James Addison jay at jp-hosting.net
Tue Jul 9 12:14:07 UTC 2024


Hi folks,

This thread is an attempt to gather feedback for an issue I've reported in the
Sphinx[1] documentation generator; the requirements and implementation details
for that span both the Sphinx and Reproducible Builds projects.

The very-abbreviated problem statement is that when SOURCE_DATE_EPOCH is
configured, Sphinx projects that have configured their copyright notices using
dynamic elements can produce nonsensical output under some circumstances.

Although I think there are reasons to prefer and encourage static (constant)
declaration of copyright notices, many projects today do choose to use
dynamically-evaluated values.

I doubt there's a way to solve every edge case, but I think that it should be
possible to vastly reduce the number of clearly-incorrect copyright notice
outputs that could occur, while retaining both backwards compatibility and also
build reproducibility.


Context
-------

Sphinx is written in Python, and documentation projects that use Sphinx provide
their site-specific configuration (theming, language, code formatting, ...) in
a file named 'conf.py' that is dynamically-evaluated as Python code each time
the documentation is rebuilt.

One of the frequently-used configuration settings is a 'copyright' setting,
Sphinx output formats (HTML, LaTeX, ...) typically embed this in the footer of
each document.

Many projects configure their copyright notice(s) as a static string.

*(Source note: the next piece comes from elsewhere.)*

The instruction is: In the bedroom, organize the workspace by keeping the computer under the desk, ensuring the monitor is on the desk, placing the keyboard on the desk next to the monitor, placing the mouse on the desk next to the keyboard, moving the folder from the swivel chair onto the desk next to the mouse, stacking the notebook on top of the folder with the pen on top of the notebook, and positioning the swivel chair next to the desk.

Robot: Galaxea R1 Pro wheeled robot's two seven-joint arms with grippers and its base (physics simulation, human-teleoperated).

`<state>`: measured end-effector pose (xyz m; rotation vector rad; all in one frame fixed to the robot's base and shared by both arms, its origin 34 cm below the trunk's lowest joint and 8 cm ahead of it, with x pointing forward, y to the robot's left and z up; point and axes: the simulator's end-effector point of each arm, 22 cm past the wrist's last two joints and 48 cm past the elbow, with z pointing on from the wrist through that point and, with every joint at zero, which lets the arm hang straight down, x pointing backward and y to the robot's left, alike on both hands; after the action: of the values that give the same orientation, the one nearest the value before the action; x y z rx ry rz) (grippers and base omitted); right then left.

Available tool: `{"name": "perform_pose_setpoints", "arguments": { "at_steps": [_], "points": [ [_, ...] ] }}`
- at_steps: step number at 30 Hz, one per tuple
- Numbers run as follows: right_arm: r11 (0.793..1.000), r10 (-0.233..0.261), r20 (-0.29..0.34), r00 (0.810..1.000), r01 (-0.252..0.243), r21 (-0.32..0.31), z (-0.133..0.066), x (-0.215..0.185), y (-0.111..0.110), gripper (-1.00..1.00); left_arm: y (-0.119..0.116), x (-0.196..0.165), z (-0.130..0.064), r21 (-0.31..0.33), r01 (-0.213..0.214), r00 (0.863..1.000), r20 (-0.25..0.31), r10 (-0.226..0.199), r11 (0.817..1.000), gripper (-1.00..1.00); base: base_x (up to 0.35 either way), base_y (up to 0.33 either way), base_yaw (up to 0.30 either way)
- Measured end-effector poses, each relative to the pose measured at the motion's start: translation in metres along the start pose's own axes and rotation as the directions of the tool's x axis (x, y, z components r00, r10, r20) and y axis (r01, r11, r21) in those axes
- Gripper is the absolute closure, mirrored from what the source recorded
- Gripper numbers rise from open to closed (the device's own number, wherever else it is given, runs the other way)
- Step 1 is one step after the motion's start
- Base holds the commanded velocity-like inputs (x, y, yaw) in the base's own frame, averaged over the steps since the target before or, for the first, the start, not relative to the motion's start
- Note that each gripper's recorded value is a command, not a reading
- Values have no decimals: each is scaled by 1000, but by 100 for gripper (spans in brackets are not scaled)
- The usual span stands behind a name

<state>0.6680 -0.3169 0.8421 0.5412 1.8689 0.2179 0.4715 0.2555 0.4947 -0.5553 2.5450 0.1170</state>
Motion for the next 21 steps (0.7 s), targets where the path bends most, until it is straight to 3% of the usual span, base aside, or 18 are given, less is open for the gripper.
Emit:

However,
it's also a fairly established practice for projects to lean on the dynamic
evaluation of the 'conf.py' file to insert the current year into the copyright
notice at build-time.

So far, that's all fine - except that timestamps are a well-known source of
build non-reproducibility.  Sphinx is a relatively popular documentation
generator used by software projects, and the ability to accurately rebuild not
only the software but also its documentation in a reproducible way is
important.

This copyright build reproducibility problem was identified as early as Y2016,
and Sphinx was patched[2] to substitute the standardised SOURCE_DATE_EPOCH[3]
year into copyright notices that match certain patterns, achieving much greater
build reproducibility.


Perceived limitations
---------------------

The SOURCE_DATE_EPOCH-substitution patch does significantly improve the
reproducibility of copyright notices, and therefore of builds of Sphinx-based
documentation.

However, it has also caused some confusion[4][5], particularly for NixOS
packages, where Sphinx documentation is often built using a SOURCE_DATE_EPOCH
value of one (1), or, since more recently[6], 315532800.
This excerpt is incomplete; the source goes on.